The Vito project will produce oil from a field in 4,000 feet of water about 150 miles southeast of New Orleans, the company says.
The project is significant for several reasons:
It is the first new oil development sanctioned this year in the Gulf.
It comes amid an offshore oil bust, sparked initially by a global crude glut and resulting decline in prices, that has lasted nearly four years, stripping roughly 16,000 jobs from Houma-Thibodaux’s oil-based economy.
Shell says efficiencies, including a redesign of Vito’s above-surface production platform, have driven down the project’s break-even cost to about $35 a barrel. That’s down by about 70 percent since Shell conceived the project. It’s also down significantly from $60 or $70 a barrel economists and analysts have widely touted as the break-even oil price in the deepwater Gulf over the past several years.
“With a lower-cost developmental approach, the Vito project is a very competitive and attractive opportunity industry-wide,” Andy Brown, Shell Upstream director, said in a news release last week. “Our ability to advance this world-class resource is a testament to the skill and ingenuity of our development, engineering and drilling teams.”
Vito, Shell’s 11th deepwater project in the Gulf, is scheduled to begin producing oil in 2021. At its peak, the project will produce about 100,000 barrels of oil per day. Total recoverable oil is estimated at 300 million barrels over several decades. Shell owns 63 percent and Statoil USA owns the other 37 percent.

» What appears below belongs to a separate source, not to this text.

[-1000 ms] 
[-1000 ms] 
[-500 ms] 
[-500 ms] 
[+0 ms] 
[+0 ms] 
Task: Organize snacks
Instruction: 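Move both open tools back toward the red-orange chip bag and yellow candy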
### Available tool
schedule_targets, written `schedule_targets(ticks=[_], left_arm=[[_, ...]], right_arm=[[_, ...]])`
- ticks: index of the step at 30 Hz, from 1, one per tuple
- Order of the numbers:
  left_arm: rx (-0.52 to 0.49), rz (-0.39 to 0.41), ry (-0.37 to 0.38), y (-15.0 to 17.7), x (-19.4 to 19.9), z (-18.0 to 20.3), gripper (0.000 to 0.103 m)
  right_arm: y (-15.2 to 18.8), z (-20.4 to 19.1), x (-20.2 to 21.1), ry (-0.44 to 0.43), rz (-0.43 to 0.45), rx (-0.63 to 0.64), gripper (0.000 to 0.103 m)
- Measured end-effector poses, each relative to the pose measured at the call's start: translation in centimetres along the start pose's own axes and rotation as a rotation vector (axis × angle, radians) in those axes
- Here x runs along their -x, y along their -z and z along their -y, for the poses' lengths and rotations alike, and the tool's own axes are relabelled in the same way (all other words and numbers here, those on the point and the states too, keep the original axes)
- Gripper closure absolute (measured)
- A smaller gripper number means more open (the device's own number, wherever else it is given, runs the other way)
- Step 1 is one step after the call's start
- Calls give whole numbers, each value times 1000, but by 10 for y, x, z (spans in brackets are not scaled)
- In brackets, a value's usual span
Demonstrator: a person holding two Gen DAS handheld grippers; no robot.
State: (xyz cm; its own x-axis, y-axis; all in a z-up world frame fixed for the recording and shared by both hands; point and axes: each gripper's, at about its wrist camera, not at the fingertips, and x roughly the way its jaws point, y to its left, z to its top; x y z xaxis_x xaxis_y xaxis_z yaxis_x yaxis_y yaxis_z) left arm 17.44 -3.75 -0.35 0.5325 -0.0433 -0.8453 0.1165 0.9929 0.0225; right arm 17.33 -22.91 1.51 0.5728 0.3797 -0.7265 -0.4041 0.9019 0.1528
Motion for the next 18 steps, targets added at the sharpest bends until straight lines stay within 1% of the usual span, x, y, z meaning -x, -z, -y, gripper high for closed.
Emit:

Company officials attribute Vito’s cost savings to simplified design, in addition to “working collaboratively with vendors in a variety of areas including well design and completions, subsea, contracting and topsides design.”
Vito is an example of a trend Louisiana economist Loren Scott discussed during a speech April 17 in Houma before the South Central Industrial Association.
Efficiencies that have brought down the break-even point for Gulf projects have come at a cost to many of the oilfield service companies and workers based in Terrebonne and Lafourche parishes. As oil companies become more efficient, they have demanded lower prices from service businesses and suppliers and often need fewer platforms, service boats and workers, Scott said.
Most of the relatively few leases companies purchased during the latest Gulf sale in March are close to current platforms. That allows firms to drill several subsea wells and connect them via pipeline to existing platforms rather than building new ones, costing area companies business and local communities jobs.
Vito’s platform will connect via pipeline to eight subsea wells that will extract oil from thousands of feet below the Gulf floor.
Project manager Kurt Shallenberger calls Vito a “pivotal moment” in the deepwater Gulf.
“But not about going deeper, but making it affordable and repeatable,” he said.